Question 1

What is Deterministic Replay for AI agents?

Accepted Answer

Deterministic Replay re-executes historical production decisions from Tenet's Reasoning Ledger against a candidate agent version — a new model, prompt, or policy — using the exact stored context snapshot from the original decision. This allows pre-deployment validation on real production data, exposing regressions that synthetic benchmarks miss.

Question 2

How is Deterministic Replay different from running an eval suite?

Accepted Answer

Eval suites test scenarios you constructed before deployment — they cover the cases your team anticipated. Deterministic Replay tests every scenario that actually occurred in production, including the long-tail edge cases and unusual input combinations that users generated but your team did not include in test sets. These are precisely the cases where AI agents regress unexpectedly.

Question 3

Does Deterministic Replay satisfy EU AI Act Article 9 testing requirements?

Accepted Answer

Yes. EU AI Act Article 9 requires high-risk AI systems to be tested under realistic conditions before deployment. Replaying historical production decisions against a candidate version is the closest available approximation to realistic conditions — it uses the actual edge cases, distributions, and input patterns from your real user base. The replay report provides documented evidence of behavioral testing that satisfies Article 9 risk management requirements.

Question 4

What data does Tenet need to run Deterministic Replay?

Accepted Answer

Tenet needs the context snapshots stored in your Reasoning Ledger — captured automatically by the Ghost SDK during normal production operation. Each snapshot records the exact input state, policy context, and intermediate reasoning at decision time.

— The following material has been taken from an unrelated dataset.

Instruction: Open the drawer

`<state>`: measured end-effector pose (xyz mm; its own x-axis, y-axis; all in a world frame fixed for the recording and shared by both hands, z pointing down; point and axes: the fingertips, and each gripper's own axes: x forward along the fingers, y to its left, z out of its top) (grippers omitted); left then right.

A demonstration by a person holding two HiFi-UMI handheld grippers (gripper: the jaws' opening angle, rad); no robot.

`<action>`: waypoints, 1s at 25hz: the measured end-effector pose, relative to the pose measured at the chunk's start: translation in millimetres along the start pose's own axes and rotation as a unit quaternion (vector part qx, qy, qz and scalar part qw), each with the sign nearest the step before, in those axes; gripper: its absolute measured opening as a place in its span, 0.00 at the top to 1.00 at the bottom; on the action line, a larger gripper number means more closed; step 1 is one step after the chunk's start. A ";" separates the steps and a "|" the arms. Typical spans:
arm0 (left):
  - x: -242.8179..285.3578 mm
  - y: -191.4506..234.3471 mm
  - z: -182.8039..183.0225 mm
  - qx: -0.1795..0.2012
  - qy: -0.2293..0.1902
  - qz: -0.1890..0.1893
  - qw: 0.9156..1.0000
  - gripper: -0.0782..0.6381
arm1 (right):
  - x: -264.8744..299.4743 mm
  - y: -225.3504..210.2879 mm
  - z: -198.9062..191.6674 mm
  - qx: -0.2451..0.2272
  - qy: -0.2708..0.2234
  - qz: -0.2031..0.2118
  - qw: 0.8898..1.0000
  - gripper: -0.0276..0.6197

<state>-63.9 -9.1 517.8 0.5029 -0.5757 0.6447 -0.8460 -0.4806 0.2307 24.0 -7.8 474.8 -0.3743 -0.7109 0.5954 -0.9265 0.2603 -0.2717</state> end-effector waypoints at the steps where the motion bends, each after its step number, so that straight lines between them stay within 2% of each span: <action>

No separate data pipeline or additional instrumentation is required; snapshots accumulate as your agent operates.

Question 5

How does Deterministic Replay detect prompt regression?

Accepted Answer

When you update a system prompt and run Deterministic Replay against 30 days of production decisions, Tenet re-executes each decision with the new prompt against the same historical context snapshot. The comparison shows which decisions produce different outcomes, where reasoning diverged in the chain, and what percentage of production decisions are affected — quantified by decision type and severity.

Question 6

What SR 11-7 requirements does Deterministic Replay address?

Accepted Answer

SR 11-7 model risk management guidance requires validation to address the model's actual use and to test in the context of specific decision types the model will support. Deterministic Replay against production decision history directly satisfies this standard — it tests the new version on the specific real-world cases that define the model's actual use, not on synthetic benchmarks assembled by the development team.